Pronunciation: /sɜːk/ / /sɝk/

noun

Etymology: Borrowed from French cirque (“circular arena; cirque”), from Latin circus (“circle, ring”), from Ancient Greek κίρκος (kírkos, “circle, ring; racecourse, circus”), possibly ultimately from Proto-Indo-European *(s)ker- (“to bend; to turn”). Doublet of circus.

  1. A Roman circus.

    Nero exhibited theſe Spectacles in his own Gardens, impiouſly joining to them the Diverſions of the Cirque, and appearing himſelf publicly in the Habit of a Charioteer, ſitting in his Chariot[…].

  2. A curved depression or natural amphitheatre, especially one in a mountainside at the end of a valley.

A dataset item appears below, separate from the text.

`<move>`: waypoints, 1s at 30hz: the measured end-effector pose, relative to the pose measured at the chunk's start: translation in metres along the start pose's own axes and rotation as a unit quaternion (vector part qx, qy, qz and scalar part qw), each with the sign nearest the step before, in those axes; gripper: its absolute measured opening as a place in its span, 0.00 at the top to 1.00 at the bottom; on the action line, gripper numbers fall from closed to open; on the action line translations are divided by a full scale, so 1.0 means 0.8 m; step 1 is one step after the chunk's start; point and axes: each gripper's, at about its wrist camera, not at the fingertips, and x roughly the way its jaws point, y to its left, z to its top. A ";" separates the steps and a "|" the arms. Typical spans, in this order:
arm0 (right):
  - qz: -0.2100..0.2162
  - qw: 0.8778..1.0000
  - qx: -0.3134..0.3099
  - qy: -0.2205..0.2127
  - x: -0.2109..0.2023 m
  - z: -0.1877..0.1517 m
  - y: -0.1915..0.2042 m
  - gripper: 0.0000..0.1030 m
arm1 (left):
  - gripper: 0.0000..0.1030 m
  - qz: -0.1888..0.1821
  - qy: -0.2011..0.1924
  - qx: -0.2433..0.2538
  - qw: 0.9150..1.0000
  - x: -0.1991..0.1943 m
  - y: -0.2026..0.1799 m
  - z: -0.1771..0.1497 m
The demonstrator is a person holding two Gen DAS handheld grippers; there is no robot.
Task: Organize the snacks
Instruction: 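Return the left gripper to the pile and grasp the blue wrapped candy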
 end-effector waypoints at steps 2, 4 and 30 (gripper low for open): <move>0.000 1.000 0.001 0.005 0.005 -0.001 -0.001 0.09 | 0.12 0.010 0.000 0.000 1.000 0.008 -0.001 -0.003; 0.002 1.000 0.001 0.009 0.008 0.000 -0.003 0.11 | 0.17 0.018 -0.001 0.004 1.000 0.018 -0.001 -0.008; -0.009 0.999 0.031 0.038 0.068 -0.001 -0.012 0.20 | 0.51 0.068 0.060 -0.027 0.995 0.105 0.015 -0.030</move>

    Whose savage trample thus could pad the dank / Soil to a plash? toads in a poisoned tank, / Or wild cats in a red-hot iron cage— / The fight must so have seemed in that fell cirque.

    Of course it's going to be bad whenever the clouds let loose, but up here pussyfooting along the perimeter of toothy cirques and dead drops of anywhere from eighty to three hundred feet, it would be a disaster.

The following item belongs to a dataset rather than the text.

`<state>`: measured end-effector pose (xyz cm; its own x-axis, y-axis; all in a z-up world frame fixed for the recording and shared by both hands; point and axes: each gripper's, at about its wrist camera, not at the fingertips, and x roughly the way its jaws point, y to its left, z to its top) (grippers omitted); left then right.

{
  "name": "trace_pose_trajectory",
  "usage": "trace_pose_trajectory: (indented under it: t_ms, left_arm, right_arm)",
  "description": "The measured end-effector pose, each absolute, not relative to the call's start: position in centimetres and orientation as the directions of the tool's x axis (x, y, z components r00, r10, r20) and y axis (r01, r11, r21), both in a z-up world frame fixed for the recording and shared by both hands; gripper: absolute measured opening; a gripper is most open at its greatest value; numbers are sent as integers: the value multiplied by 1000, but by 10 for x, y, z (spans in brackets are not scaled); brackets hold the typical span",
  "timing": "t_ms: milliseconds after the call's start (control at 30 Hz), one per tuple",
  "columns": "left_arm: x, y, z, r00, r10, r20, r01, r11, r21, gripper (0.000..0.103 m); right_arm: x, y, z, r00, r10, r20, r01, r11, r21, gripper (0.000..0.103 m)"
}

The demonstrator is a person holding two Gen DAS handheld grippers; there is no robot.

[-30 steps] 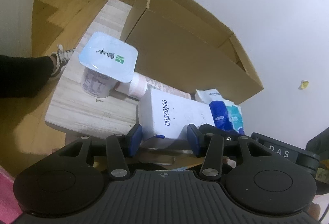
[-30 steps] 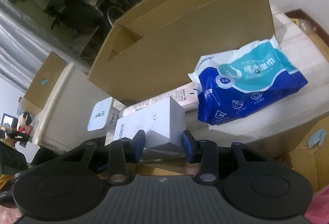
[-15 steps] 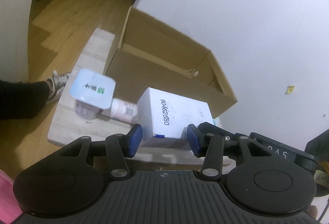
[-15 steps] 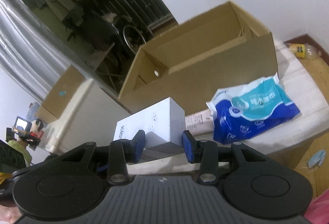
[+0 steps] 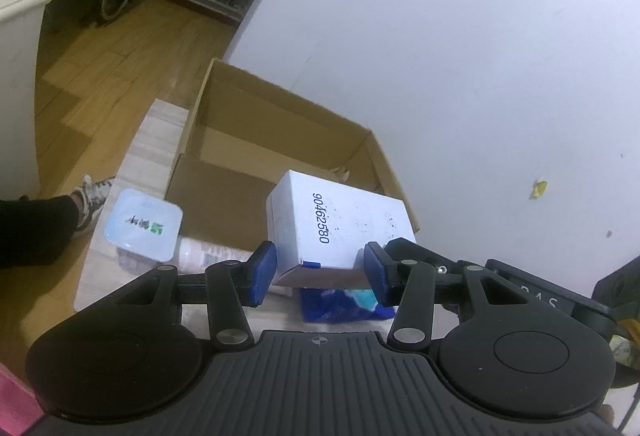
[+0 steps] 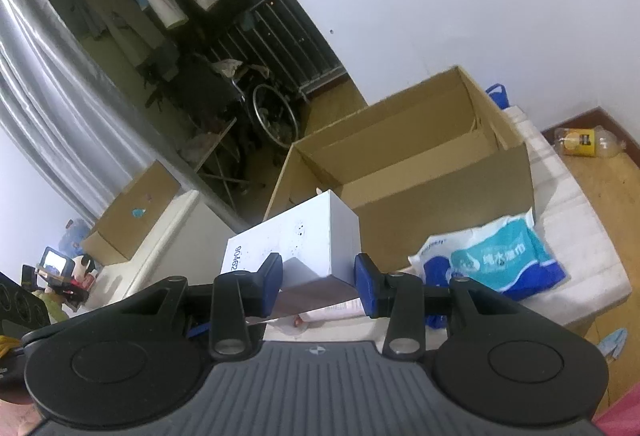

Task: Organize objects
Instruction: 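Lift the white box with the left gripper and carry it over the cardboard box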

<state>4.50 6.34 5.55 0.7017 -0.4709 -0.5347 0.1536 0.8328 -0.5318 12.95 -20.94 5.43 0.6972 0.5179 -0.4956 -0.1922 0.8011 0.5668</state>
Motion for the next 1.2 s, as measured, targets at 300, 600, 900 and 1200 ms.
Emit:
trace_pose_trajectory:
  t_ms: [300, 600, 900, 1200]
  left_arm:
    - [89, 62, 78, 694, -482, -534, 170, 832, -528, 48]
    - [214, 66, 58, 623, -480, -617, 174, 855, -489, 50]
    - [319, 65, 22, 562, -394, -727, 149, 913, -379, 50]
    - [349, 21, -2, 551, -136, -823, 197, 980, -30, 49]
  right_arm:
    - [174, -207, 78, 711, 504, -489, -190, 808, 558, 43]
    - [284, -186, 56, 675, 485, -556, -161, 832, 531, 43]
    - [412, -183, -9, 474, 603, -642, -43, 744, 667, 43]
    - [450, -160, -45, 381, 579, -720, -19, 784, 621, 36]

  3. Something in the shape of a circle or ring.

    Saturn has supplied to the Greeks and Romans the source of a beautiful personification; they have represented him as Time, […] thus with his scythe is he considered to cut down in endless succession every ripened race of man; and as the serpent is annually renewed by the cast of its skin, so is every falling race of man held to be renewed by a young and succeeding progeny; from hence arose the fiction, that Saturn devoured his own children, and hence also is the continuous cirque of imposts at Stonehenge an apt representation of this well imagined emblem.

    [T]here our camp / Lay pitched that day beneath the sun's wide glare, / Amid the omnipresent desert wastes, / And few men stirred abroad. […] [A]nd the tents / Sagged lifeless all around their dusky cirque, / Whose every rope shone burnished in the glare, / And every tent-pin.